Richard III's diet and lifestyle

Analysis of the king’s skeleton not only aided its identification but also provided new insights into Richard III’s diet and lifestyle. 

You are what you eat 

Bone contains many chemical elements including carbon (C), nitrogen (N), oxygen (O) and strontium (Sr). These exist in different forms, known as isotopes. By measuring these isotopes (13C/12C and 15N/14N, 18O, 87Sr/86Sr) preserved in Richard III’s teeth and bone collagen, we can find out about the types of food and drink he consumed, as well as where he lived. Importantly, different parts of the skeleton can provide information about particular stages of a person’s life. Samples were taken from the king’s teeth (which formed during his childhood and early adolescence), a femur (which averages his adulthood) and a rib (which represents the last few years of his life) allowed the king’s life history to be examined.
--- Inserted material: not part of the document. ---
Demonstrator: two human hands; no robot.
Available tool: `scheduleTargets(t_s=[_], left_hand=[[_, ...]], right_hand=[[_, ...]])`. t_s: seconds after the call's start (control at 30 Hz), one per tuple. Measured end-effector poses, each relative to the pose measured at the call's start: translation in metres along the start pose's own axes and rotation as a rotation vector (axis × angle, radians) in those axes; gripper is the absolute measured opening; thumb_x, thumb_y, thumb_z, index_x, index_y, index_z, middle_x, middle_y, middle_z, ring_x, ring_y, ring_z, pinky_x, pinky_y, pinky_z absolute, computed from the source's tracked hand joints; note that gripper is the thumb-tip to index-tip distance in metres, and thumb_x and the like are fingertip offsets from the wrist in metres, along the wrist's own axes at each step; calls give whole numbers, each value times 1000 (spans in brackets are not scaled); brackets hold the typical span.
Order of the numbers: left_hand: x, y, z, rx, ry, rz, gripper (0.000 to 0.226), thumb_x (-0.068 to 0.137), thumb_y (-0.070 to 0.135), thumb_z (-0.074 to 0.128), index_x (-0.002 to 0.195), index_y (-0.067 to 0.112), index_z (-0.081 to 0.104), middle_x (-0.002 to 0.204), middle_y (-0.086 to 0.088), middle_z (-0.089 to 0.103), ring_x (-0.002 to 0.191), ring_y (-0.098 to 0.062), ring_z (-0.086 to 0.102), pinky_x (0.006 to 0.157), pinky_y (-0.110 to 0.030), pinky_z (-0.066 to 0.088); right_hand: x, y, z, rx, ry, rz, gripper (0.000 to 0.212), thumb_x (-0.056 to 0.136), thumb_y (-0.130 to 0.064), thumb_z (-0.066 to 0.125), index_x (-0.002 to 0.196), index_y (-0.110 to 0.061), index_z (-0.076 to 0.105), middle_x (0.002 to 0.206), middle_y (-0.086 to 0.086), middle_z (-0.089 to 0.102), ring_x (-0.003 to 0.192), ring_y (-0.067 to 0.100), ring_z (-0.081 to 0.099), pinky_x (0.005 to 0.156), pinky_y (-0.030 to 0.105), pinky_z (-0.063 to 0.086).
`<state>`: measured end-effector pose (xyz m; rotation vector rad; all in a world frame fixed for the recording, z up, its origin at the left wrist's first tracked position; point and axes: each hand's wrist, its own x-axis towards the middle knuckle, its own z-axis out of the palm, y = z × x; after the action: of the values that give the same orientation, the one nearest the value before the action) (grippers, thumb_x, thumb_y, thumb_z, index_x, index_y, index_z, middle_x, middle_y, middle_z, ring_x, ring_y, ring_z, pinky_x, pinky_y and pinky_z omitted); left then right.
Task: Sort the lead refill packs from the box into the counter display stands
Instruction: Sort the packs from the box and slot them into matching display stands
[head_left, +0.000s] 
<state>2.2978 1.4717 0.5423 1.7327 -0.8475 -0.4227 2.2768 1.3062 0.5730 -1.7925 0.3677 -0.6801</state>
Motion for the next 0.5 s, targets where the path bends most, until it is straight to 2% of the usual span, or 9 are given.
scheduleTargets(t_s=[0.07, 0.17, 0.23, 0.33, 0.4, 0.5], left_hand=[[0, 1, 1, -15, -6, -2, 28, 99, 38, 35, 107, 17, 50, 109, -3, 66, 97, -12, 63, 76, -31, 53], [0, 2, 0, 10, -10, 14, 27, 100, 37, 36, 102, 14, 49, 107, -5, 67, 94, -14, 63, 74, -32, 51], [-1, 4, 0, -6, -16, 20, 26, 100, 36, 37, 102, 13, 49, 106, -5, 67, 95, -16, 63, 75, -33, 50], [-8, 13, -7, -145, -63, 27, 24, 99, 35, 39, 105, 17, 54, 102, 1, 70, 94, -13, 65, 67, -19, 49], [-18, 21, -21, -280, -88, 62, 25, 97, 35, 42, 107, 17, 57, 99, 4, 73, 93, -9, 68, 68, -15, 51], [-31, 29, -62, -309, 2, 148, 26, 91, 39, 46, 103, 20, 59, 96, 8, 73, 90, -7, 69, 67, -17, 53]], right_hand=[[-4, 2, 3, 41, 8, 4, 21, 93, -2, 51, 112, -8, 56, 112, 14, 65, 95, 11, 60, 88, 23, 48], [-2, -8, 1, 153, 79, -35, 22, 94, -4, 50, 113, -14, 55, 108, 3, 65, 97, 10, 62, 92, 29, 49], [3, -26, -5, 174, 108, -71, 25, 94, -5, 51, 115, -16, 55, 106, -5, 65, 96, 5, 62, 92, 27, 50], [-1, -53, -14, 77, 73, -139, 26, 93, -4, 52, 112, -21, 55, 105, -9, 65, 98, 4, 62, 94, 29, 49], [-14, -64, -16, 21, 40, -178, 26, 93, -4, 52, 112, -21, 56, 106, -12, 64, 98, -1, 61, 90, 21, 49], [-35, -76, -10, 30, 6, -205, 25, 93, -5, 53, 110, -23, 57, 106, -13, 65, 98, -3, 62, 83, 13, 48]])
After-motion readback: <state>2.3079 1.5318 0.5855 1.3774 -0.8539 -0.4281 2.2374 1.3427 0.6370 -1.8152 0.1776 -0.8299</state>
Carbon and nitrogen isotope data from tooth and bone analysis among rural villagers from Warren Percy (Yorkshire), clergy from Fishergate Priory (York), townsfolk from St Peter's Parish (Leicester) and other burials in the Grey Friars church. Carbon and nitrogen tell us about the sources of protein being eaten - whether it was predominately terrestrial (land) or marine based (fish) and whether it was mainly from plants or animals. The axis from bottom left to top right is thought to represent a growing amount of fish protein in the diet. The differences between the king's rib, teeth and femur are taken to indicate changes in his diet through his life. Diagram modified after Lamb et al. 2014.
Carbon and nitrogen isotope data from tooth and bone analysis among rural villagers from Warren Percy (Yorkshire), clergy from Fishergate Priory (York), townsfolk from St Peter's Parish (Leicester) and other burials in the Grey Friars church. Carbon and nitrogen tell us about the sources of protein being eaten - whether it was predominately terrestrial (land) or marine based (fish) and whether it was mainly from plants or animals. The axis from bottom left to top right is thought to represent a growing amount of fish protein in the diet. The differences between the king's rib, teeth and femur are taken to indicate changes in his diet through his life. Diagram modified after Lamb et al. 2014.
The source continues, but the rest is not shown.